• Your goal
Of the lines listed below, return exactly those that run from the line containing "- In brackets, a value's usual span" through the line containing "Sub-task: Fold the", both included.

• Exercise data

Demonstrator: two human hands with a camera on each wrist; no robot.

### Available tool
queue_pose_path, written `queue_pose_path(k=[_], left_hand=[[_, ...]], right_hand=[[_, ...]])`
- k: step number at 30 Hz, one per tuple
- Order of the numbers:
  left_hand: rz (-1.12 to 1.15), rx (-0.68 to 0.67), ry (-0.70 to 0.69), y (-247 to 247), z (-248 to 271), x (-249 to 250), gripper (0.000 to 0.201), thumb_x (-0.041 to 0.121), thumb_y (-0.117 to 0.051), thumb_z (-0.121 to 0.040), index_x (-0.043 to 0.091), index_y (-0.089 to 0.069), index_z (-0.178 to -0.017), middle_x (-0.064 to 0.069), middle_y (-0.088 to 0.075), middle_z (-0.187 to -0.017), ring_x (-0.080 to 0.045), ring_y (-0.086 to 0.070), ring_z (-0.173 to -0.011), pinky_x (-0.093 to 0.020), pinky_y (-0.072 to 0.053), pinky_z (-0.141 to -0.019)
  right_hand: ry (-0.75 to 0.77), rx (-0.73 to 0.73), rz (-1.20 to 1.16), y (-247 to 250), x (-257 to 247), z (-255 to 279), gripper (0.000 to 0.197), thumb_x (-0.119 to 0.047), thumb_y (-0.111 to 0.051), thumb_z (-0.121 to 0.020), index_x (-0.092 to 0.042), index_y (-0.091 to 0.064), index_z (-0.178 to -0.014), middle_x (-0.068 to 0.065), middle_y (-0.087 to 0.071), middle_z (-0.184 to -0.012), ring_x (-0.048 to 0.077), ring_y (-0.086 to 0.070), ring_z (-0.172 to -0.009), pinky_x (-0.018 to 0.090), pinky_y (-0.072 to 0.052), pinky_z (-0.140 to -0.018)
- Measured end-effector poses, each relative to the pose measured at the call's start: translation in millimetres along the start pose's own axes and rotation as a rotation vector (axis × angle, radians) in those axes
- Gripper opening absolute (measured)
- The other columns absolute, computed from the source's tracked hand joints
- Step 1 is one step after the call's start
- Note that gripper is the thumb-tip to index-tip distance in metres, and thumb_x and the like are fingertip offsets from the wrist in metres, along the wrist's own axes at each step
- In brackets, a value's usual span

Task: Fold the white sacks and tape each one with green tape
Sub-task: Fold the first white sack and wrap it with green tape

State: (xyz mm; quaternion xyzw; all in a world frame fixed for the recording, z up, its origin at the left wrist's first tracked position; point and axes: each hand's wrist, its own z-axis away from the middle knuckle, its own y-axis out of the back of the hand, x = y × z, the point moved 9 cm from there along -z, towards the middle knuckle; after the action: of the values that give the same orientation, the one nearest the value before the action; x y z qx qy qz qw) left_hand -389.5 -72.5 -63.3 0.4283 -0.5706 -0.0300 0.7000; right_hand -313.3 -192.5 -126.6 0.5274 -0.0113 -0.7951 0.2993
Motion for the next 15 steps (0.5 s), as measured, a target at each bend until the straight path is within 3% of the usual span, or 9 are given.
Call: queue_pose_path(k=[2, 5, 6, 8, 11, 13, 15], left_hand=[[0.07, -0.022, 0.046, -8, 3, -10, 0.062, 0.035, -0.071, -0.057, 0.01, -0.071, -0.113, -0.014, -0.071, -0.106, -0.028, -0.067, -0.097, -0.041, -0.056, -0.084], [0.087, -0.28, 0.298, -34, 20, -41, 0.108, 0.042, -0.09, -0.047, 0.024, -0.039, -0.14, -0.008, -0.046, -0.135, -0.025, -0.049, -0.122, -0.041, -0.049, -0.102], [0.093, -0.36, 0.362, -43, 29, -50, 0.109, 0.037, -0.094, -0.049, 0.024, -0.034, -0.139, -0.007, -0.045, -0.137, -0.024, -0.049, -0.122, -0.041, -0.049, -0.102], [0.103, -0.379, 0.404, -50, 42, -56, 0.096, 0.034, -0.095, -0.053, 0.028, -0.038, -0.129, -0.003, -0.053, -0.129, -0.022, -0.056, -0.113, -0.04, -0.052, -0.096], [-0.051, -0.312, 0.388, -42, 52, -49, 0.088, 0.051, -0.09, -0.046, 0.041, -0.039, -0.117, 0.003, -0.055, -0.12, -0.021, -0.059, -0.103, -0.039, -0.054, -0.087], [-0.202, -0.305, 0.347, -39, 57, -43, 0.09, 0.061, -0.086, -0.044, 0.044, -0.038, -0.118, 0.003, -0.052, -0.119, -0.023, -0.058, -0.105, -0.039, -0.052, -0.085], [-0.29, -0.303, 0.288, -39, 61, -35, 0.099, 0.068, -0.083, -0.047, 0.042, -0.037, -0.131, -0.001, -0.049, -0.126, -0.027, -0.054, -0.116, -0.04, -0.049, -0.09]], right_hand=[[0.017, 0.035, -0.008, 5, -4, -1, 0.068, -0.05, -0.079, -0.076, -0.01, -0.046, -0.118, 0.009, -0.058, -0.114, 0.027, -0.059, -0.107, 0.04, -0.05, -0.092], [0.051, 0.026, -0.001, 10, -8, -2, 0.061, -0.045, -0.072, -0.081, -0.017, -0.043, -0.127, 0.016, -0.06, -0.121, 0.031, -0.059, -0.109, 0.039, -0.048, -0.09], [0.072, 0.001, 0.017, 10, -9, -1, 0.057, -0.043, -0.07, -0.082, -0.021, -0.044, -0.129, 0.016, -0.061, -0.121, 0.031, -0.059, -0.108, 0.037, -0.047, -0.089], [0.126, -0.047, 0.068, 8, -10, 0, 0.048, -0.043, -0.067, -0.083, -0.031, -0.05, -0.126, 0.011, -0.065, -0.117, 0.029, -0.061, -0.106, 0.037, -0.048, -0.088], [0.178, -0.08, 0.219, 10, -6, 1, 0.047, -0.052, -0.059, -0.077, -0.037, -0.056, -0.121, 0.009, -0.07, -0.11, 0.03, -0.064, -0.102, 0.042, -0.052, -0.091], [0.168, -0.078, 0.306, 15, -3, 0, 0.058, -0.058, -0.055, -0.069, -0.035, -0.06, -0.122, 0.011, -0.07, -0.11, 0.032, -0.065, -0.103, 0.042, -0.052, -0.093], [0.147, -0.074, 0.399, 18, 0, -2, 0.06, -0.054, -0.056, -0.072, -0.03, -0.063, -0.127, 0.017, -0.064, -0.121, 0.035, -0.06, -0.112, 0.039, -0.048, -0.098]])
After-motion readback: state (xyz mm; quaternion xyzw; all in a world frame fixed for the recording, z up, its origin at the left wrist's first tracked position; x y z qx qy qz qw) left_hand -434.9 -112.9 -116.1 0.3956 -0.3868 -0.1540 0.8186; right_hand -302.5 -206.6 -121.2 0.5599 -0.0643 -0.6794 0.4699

• Result
- In brackets, a value's usual span

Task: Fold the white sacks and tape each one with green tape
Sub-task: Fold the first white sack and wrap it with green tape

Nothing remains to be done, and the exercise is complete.